- EXERCISE REQUIREMENTS -
Retype, word for word, each line between the lines holding "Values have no" and "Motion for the", inclusive, and leave the rest of the data alone.

[[ GIVEN INFORMATION, beginning ]]

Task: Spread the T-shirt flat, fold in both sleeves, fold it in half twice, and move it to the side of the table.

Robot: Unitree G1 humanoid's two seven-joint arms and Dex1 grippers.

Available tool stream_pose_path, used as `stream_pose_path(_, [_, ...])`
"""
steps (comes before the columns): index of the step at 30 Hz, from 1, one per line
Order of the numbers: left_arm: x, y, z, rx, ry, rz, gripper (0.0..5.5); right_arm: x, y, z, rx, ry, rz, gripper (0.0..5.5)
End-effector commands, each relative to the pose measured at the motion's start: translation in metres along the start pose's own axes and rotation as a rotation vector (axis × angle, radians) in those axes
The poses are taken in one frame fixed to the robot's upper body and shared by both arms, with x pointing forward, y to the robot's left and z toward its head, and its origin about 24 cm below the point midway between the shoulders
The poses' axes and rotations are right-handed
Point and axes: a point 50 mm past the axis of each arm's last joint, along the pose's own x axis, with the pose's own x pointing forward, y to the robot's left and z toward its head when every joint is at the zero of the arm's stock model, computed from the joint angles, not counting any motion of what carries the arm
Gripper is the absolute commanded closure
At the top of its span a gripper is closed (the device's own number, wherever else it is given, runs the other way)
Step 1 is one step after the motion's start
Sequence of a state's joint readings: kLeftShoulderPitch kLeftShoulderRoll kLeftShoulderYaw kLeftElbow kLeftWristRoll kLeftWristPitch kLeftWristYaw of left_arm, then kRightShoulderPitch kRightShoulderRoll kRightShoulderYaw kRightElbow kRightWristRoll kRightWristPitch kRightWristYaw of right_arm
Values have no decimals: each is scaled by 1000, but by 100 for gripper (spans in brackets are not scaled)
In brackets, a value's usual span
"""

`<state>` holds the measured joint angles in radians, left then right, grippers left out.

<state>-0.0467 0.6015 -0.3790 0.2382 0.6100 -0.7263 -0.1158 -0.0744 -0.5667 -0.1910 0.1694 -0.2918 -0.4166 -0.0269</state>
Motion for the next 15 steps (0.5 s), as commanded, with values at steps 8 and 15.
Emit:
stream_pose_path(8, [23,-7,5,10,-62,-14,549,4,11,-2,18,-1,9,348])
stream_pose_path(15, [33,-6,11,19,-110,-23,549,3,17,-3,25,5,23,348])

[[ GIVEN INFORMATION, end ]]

- ANSWER TO THE PROBLEM -
Values have no decimals: each is scaled by 1000, but by 100 for gripper (spans in brackets are not scaled)
In brackets, a value's usual span
"""

`<state>` holds the measured joint angles in radians, left then right, grippers left out.

<state>-0.0467 0.6015 -0.3790 0.2382 0.6100 -0.7263 -0.1158 -0.0744 -0.5667 -0.1910 0.1694 -0.2918 -0.4166 -0.0269</state>
Motion for the next 15 steps (0.5 s), as commanded, with values at steps 8 and 15.

This exercise requires nothing more.